Triomphe de Jonas Kaufmann et du Chant de la Terre à Baden Baden
Précédant Le Chant de la Terre (1907), le programme propose Rendering (1989-1990), pièce orchestrale du compositeur italien Luciano Berio. En reprenant les esquisses envisagées par Schubert pour une Dixième symphonie en ré majeur qui n’a pu aboutir, Berio livre une sonorité multiple, introduisant déjà les résonances de Mahler dans son Andante, alors que d’autres passages sont organiques. Les cuivres et harpes, très présents, rendent un effet de minéralité, de mouvement terrestre, portés par la direction de Jochen Rieder, qui alterne large amplitude du bras et précision millimétrée de la main, comme pour la suite du programme.
C’est une déferlante d’applaudissements qui accueille Jonas Kaufmann sur la scène de Baden Baden. Dans une posture très droite, altière, le ténor fait se succéder les variations de timbres et de jeux de scène. Au premier poème, le regard chaleureux devient abattu, la vie, la mort, sont sombres (« Dunkel ist das Leben, ist der Tod »).

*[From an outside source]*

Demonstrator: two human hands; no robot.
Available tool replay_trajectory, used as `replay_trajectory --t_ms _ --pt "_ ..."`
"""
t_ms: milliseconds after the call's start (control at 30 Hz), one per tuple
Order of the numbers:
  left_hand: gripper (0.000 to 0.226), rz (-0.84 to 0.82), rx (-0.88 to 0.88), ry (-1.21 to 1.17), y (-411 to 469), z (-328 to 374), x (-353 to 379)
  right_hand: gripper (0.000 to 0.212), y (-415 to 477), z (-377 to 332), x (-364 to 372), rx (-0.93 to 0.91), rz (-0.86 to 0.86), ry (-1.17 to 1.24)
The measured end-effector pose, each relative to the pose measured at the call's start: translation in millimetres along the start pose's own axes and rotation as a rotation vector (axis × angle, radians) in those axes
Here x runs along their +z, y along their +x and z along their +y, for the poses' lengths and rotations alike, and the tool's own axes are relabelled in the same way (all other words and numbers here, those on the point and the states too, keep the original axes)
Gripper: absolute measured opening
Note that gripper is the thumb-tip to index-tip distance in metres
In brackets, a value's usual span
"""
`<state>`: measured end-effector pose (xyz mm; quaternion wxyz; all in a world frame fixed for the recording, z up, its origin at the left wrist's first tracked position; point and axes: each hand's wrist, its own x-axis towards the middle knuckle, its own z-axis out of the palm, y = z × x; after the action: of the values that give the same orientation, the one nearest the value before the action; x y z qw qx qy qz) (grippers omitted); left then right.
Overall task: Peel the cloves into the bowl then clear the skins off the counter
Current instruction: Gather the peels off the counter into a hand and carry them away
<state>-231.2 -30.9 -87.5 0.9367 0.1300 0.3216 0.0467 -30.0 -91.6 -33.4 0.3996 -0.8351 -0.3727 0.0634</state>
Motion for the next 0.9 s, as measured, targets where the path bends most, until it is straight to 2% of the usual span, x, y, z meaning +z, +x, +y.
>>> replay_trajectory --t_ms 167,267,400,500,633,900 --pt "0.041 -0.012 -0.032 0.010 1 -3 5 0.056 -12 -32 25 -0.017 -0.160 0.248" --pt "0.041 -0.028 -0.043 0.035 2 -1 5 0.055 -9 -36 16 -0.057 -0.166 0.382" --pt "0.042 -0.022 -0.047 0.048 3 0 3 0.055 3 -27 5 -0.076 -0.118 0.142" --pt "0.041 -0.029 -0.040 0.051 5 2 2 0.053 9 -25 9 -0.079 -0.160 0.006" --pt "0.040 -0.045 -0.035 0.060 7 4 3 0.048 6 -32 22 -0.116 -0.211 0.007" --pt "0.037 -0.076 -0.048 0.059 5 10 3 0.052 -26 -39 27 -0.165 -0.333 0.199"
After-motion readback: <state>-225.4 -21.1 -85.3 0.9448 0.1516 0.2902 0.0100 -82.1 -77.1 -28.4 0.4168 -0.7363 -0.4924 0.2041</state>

Dans les passages légers, ainsi ce buveur qui se saoule jusqu’à plus soif, la raideur première de sa posture s’efface, le sourire s’installe. Son écoute pour l’Orchestre symphonique de Bâle est extrêmement attentive, pour saisir le timbre d’une flûte ou d’un cor et le rendre par la voix. Lors de longs passages symphoniques, point de retrait de la scène ni même de position assise, mais une présence toujours forte, une contemplation absorbée de la tendresse enveloppante des cordes consolatrices ou du cor bouillonnant.
Au fil des textes, légers ou sombres, le timbre s’adapte donc, sans effort apparent. La portée d’un dernier « ewig » (éternel) soufflé, quasi-murmuré, conclut une palette solide. Les aigus ne constituent pas une simple démonstration de technicité ou de virtuosité à grands renforts de trilles : ici, chaque son se suffit à lui-même sans effet grandiloquent. Les vibratos, peu nombreux, sont de petites touches judicieusement placées, et sont appuyés sans créer d’artificialité. Les médiums sont équilibrés, les graves sûrs et pleinement audibles, les passages immédiats à l’aigu exécutés en un tour de corde vocale. À la construction du timbre, en adéquation avec chaque texte, s’ajoute une diction précise, claire, des syllabes détachées et compréhensibles même dans les rythmes les plus emportés.
Avant l’ovation quasi-unanimement debout de la salle, et la farandole de cadeaux distribués par les admirateurs (des fleurs aux peluches), Jonas Kaufmann reste solennellement recueilli, les musiciens et le chef achèvent le dernier « adieu » (Der Abschied) en suspendant, les uns leurs archets, l’autre sa baguette, suspendant le souffle, suspendant le temps.